For empirical research (for myself only).

Usage in run.ai clusters (A100) and B200.

Large Storage: /shared_data0/hnwong

run.ai

Access to cluster ssh hnwong@locust-login.seas.upenn.edu
runai login username hnwong@upenn.edu
Delete job: runai delete job honam
Submit interactive job:

runai submit honam \
   -i hnwong2025/base:latest \
   --attach \
   --interactive \
   --tty \
   --stdin \
   -v /home/hnwong:/home/hnwong \
   -v /shared_data0:/shared_data0 \
   --cpu 8 \
   -g 1 \
   --large-shm \
   --memory 128G \
   --working-dir /home/hnwong \
   -e HOME=/home/hnwong \
   --service-type=nodeport --port 30025:22 \
   -- /usr/sbin/sshd -D # For running another job, you need to change the port number 30025

and runai port-forward honam --port 30025:30025 (optional?)

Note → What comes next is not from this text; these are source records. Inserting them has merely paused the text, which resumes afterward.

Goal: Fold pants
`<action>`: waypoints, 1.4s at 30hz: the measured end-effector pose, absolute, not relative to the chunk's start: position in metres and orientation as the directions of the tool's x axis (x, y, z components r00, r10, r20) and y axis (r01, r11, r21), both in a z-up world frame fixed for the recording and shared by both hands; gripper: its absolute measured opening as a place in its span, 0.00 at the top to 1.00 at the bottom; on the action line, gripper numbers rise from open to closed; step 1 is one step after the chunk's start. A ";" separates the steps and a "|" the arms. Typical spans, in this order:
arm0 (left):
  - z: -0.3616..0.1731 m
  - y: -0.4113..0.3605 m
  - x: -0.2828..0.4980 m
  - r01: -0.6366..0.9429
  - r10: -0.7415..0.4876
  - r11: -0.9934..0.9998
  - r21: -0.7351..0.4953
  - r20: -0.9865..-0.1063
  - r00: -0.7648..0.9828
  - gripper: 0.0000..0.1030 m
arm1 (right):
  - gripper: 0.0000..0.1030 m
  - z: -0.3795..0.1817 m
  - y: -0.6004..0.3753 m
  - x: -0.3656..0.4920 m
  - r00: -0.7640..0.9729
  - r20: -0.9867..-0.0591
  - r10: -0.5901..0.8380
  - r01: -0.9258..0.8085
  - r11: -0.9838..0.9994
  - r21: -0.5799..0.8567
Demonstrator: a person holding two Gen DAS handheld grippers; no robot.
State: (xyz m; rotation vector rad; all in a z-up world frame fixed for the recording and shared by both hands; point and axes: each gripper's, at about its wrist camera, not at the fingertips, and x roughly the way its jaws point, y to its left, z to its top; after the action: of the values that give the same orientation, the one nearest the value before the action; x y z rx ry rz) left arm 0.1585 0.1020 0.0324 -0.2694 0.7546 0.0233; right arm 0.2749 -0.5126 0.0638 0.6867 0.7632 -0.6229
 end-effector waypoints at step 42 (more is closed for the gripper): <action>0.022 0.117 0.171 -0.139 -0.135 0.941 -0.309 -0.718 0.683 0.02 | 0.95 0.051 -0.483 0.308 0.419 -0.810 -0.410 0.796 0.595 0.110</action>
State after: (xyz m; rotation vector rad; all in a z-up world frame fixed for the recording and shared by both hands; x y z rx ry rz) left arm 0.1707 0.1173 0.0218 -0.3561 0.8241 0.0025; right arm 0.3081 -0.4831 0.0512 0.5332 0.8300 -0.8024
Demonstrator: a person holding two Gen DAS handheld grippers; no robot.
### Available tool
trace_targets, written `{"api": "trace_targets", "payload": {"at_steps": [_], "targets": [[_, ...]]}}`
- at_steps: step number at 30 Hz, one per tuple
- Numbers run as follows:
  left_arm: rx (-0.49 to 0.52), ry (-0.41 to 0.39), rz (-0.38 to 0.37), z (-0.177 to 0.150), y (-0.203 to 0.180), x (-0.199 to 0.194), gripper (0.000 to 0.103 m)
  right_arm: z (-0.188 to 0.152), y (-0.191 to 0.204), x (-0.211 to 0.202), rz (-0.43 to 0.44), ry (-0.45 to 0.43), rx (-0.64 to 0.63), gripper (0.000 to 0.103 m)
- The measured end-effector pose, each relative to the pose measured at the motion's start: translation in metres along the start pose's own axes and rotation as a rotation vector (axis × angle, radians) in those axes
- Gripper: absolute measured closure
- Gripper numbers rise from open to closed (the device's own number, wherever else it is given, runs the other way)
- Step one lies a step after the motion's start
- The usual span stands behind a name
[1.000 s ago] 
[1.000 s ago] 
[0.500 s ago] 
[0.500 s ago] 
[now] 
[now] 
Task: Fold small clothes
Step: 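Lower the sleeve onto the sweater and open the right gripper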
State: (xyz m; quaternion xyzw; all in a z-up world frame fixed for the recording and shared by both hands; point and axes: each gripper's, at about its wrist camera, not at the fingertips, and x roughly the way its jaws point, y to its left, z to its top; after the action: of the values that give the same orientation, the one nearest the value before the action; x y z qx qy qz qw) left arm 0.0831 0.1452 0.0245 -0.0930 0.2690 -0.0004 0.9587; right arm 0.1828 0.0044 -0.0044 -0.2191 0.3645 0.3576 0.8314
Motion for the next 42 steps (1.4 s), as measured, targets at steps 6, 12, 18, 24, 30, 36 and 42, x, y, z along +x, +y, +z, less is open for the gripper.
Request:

Jupyter notebook: Create using ui interface in run.ai
Access Tensorboard: runai port-forward honam --port 6006:6006 (Forward login node's port to job's port), ssh -L 6006:localhost:6006 hnwong@locust-login.seas.upenn.edu (connect local machine's 6006 port to the login node)

B200 nodes

kinit hnwong@UPENN.EDU
ssh hnwong@login.betty.parcc.upenn.edu

home directory: /vast/home/h/hnwong
find own jobs: squeue -u $USER
run job: srun --partition=dgx-b200 --pty --container-image=hnwong2025/base:latest bash
more complicated one, need to find how to maps home addresses correctly:

srun --partition=dgx-b200 \
     --container-image=docker://hnwong2025/base:latest \
     --container-mounts=/vast/home/h/hnwong:/home/hnwong \
     --container-workdir=/home/hnwong \
     --container-env=HOME=/home/hnwong \
     --cpus-per-task=8 \
     --gpus=1 \
     --mem=128G \
     --pty \
     --time=01:00:00 \
     bash

Docker commands:

docker build --build-arg UID=$(id -u) --build-arg GID=$(id -g) -t hnwong2025/base:latest base
docker push hnwong2025/base:latest

Git command:

Have the wrong commit (for example: adding large file) and want to modify it before pushing to remote:

Keeps a copy of your current state in case anything goes wrong: git branch backup-before-rewrite
Prevents untracked local files from blocking rebase checkouts. git stash -u -m "temp stash for rebase
Rebase to previous commit git rebase -i HEAD~2 (# of steps depends on how many commits you have made)
Change the line of the wrong commit to edit, and remove unnecessary commits afterwards
At that commit, do things you want to, to fix the wrong commit. For example: for wrong large file adding git rm --cached path/to/large_file.
Check this by git rev-list --objects --all | grep 'path/to/large_file' || echo "✅ Large file removed from history.
Finally, git push origin <branch>.

For git stash

Hosted platform

https://modal.com/

Command

training_image = (
    modal.Image.debian_slim(python_version="3.10")
    .env({"CUBLAS_WORKSPACE_CONFIG": ":4096:8"})
    .pip_install("torch")
    .add_local_python_source("tensor_initializations", "optimization_algorithms", "synthetic_data", "utils", "models", "looper")
)
@app.function(image=training_image, gpu="A100-40GB", timeout=3600)
def get_results(params):
    return looper(params)
@app.local_entrypoint()
def main():
    inputs = [
        run_parameters
    ]
    for result in get_results.map(inputs):
        save_results(result)

Deep Learning Experiments

Choose GPU export CUDA_VISIBLE_DEVICES=1

Torch profiling

Timing

Most simplest way,

                torch.cuda.synchronize(); sync_start = time.time()
                loss = loss.item()
                torch.cuda.synchronize(); sync_time = time.time() - sync_start

Ignore the first time counting since it may take long (pre-loading etc.), and need to take average over multiple runs.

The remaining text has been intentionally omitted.